Ensuring Validity and Measurement Equivalence through Questionnaire Design and Cognitive Pretesting Techniques 1 |
|
Session Organisers |
Dr Natalja Menold (GESIS) Mr Peyton M Craighill (Office of Opinion Research | U.S. Department of State) Ms Patricia Hadler (GESIS) Ms Aneta G. Guenova (Office of Opinion Research | U.S. Department of State) Dr Cornelia Neuert (GESIS) Dr Patricia Goerman (U.S. Census Bureau) |
Time | Friday 19th July, 09:00 - 10:30 |
Room | D19 |
According to the framework of the total survey error, validity refers to the degree to which survey results can be interpreted with respect to the concepts under investigation, i.e. certain opinions, behaviors, abilities, and competencies. Validity also regards interpretations about the differences or changes in the searched concepts, such as comparisons between different respondent groups, across time or cross-culturally. Survey researchers conduct studies in various languages and cultures within one country or in various countries and gather demographic, administrative and social data in these multi-cultural contexts, constantly trying to improve the accuracy of these measurements. The comparative aspects of validity have been referred to as measurement equivalence issues. Many researchers address measurement equivalence during data analysis, after data collection, often finding that there is a lack of measurement invariance. However, the sources of measurement invariance are more likely to be associated with questionnaire design and data collection processing.

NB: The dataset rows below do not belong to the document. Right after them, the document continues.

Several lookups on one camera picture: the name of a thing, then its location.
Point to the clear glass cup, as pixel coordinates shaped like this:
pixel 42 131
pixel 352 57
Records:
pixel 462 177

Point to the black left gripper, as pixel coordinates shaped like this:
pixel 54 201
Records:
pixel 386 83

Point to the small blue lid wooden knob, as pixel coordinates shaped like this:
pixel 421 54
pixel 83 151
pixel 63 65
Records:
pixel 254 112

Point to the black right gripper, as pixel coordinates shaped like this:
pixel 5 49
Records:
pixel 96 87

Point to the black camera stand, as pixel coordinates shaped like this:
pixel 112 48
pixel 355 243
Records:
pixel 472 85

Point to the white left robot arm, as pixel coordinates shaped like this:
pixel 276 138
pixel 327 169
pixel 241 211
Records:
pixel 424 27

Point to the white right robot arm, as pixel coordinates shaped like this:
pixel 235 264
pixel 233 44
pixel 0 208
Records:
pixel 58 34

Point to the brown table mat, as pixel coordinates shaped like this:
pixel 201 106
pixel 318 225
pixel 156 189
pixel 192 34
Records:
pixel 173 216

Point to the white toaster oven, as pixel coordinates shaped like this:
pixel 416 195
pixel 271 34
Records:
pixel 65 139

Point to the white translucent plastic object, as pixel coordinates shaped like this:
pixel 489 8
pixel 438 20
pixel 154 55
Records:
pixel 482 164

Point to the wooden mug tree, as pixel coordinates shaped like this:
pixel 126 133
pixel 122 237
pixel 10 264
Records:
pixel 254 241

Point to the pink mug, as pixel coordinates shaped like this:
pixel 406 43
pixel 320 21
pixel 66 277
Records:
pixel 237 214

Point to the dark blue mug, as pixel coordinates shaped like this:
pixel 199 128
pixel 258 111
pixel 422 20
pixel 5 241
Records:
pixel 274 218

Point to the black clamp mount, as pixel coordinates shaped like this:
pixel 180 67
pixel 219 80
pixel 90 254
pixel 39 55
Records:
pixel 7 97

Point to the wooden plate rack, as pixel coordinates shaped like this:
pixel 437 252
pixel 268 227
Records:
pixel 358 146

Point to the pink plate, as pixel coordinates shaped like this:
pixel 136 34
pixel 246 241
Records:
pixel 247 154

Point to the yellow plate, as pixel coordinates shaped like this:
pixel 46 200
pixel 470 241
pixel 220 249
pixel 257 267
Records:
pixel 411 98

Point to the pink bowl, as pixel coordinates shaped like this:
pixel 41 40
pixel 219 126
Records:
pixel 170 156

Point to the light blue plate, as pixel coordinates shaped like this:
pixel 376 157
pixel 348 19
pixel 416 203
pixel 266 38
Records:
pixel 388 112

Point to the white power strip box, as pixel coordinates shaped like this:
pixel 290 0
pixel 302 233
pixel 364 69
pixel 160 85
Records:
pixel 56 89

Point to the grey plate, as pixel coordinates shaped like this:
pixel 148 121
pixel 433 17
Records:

Difficult questions, overloaded instructions or visual design elements can affect validity and measurement equivalence. This session aims to discuss methods of developing measurement instruments and their effect on validity and measurement equivalence. The goal is to better understand the corresponding sources of measurement error and to present methods which help to increase validity in comparative research. In particular, generic, multi-method approaches are of interest. Such approaches can include expert reviews by subject matter experts, cognitive interviews and pilot interviews with respondents who represent the main demographic groups of the target countries. In addition, quantitative analyses of findings, e.g. from experiments related to the use of different versions of questionnaires can help to evaluate the sources of decreased validity and deficient measurement equivalence.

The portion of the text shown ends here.